What are some hyperparameter tuning strategies?
There are several strategies for hypertuning but I would argue that the three most popular nowadays are the following:

Grid Search is an exhaustive approach such that for each hyperparameter, the user needs to manually give a list of values for the algorithm to try. After these values are selected, grid search then evaluates the algorithm using each and every combination of hyperparameters and returns the combination that gives the optimal result (i.e. lowest MAE). Because grid search evaluates the given algorithm using all combinations, it’s easy to see that this can be quite computationally expensive and can lead to suboptimal results specifically since the user needs to specify specific values for these hyperparameters, which is prone for error and requires domain knowledge.

Random Search is similar to grid search but differs in the sense that rather than specifying which values to try for each hyperparameter, an upper and lower bound of values for each hyperparameter is given instead. With uniform probability, random values within these bounds are then chosen and similarly, the best combination is returned to the user. Although this seems less intuitive, no domain knowledge is necessary and theoretically much more of the parameter space can be explored.

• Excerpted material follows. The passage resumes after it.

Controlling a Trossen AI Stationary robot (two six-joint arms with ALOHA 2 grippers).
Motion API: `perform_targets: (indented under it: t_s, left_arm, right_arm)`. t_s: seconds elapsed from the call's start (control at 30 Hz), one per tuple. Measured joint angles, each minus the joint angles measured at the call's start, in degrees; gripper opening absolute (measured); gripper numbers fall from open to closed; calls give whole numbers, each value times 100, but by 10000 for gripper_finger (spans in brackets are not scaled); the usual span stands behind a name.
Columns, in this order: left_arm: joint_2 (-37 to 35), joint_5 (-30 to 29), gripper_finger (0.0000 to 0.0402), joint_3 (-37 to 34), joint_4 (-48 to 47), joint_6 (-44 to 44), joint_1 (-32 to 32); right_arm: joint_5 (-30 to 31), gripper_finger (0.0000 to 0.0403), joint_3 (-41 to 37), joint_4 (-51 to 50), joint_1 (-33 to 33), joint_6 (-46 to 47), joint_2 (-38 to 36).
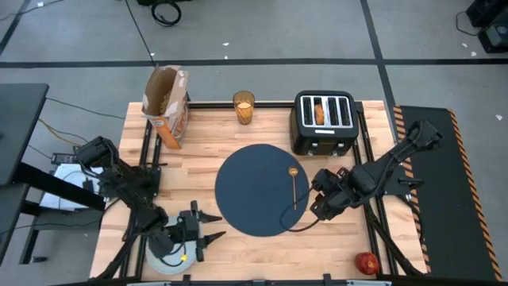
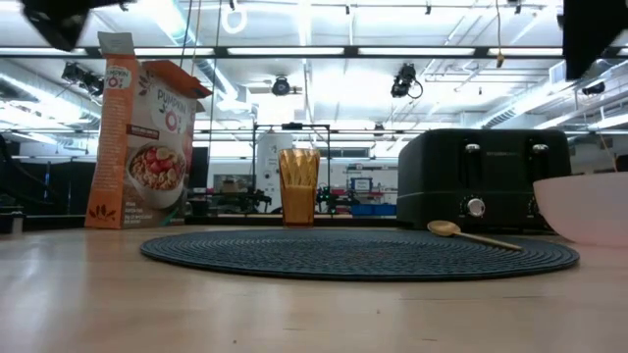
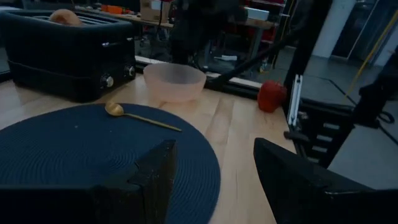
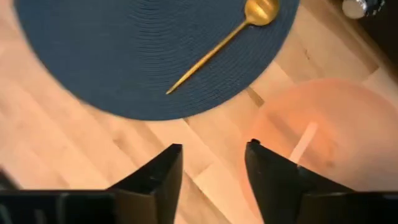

In a completely different framework, Bayesian Optimization is thought of as a more statistical way of optimization and is commonly used when using neural networks, specifically since one evaluation of a neural network can be computationally costly. In numerous research papers, this method heavily outperforms Grid Search and Random Search and is currently used on the Google Cloud Platform as well as AWS. Because an indepth explanation requires a heavy background in bayesian statistics and gaussian processes (and maybe even some game theory), a “simple” explanation is that a much simpler/faster acquisition function intelligently chooses (using a surrogate function such as probability of improvement or GPUCB) which hyperparameter values to try on the computationally expensive, original algorithm. Using the result of the initial combination of values on the expensive/original function, the acquisition function takes the result of the expensive/original algorithm into account and uses it as its prior knowledge to again come up with another set of hyperparameters to choose during the next iteration. This process continues either for a specified number of iterations or for a specified amount of time and similarly the combination of hyperparameters that performs the best on the expensive/original algorithm is chosen.